TEMPO.CO, Surabaya - Sambil terus konsentrasi di balik kemudi setir, Slamet, 50 tahun, memperlambat laju kendaraannya. Sopir lyn--sebutan lokal bagi angkutan umum di Surabaya-- itu menggerutu seharian hanya mendapatkan sedikit penumpang.
Slamet tak ambil pusing saat sebagian warga Jakarta riuh memanggil Wali Kota Surabaya Tri Rismaharini untuk mencalonkan diri jadi gubernur. "Alah, itu permainan politik orang-orang di atas aja," ujarnya ketus kepada Tempo, sembari tetap memandangi jalanan, Sabtu, 6 Agustus 2016.
Pria asli Surabaya itu mengaku sudah 25 tahun menjadi sopir lyn jurusan Kupang-Benowo. Menurutnya, urusan pencalonan Risma ke Jakarta bukan urusan wong cilik seperti dirinya. "Yang saya tahu, sopir lyn kayak saya ini tambah sepi," ujarnya.
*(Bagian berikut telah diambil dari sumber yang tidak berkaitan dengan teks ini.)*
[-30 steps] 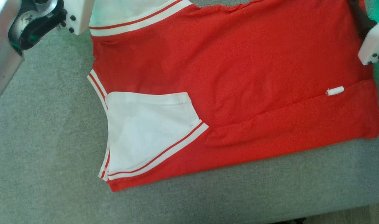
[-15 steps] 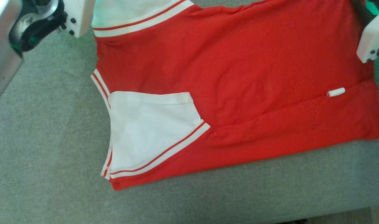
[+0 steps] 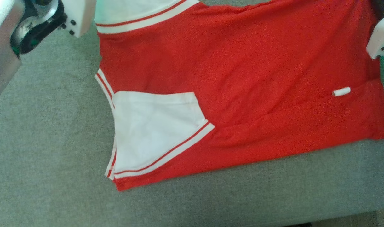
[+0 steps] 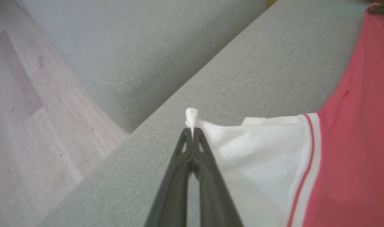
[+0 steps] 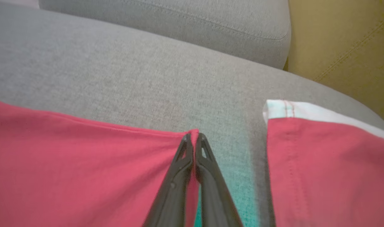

Setali tiga uang, perajin Kelompok Usaha Bersama Masyarakat Mandiri Putat Jaya, Atik Tri Ningsih juga menyatakan keberatan apabila Risma jadi diusung dalam pemilihan umum gubernur DKI Jakarta. "Saya sih nggak setuju kalau Bu Risma harus pindah ke Jakarta," kata dia. Alasannya, Risma masih punya pekerjaan rumah yang belum selesai kepada kota Surabaya.
Perempuan 35 tahun itu merujuk pada kondisi kampung tempatnya tinggal, Kupang Gunung Timur, yang masih satu kawasan dengan Dolly. Dolly yang terletak di Kecamatan Sawahan, dulu tersohor sebagai area prostitusi terbesar di Asia Tenggara. "Kan, program beliau di sini belum semuanya terealisasi."
Atik mengingatkan komitmen Risma terhadap eks lokalisasi Dolly. Wali kota perempuan itu berjanji akan menjadikannya kampung wisata atau sentra UMKM. "Nah ini kan belum terealisasi," kata dia.
Sebagai warga lokal, Atik juga mengakui jika bisnis esek-esek belum sepenuhnya tuntas pascapenutupan pada Juni 2014 silam. Tak lagi di rumah bordil, para pelacur bekas Dolly masih menjalankan usahanya dan berpindah tinggal di indekos perkampungan. "Jadi, ngomong protitusi kan masih banyak yang beredar," ujar dia.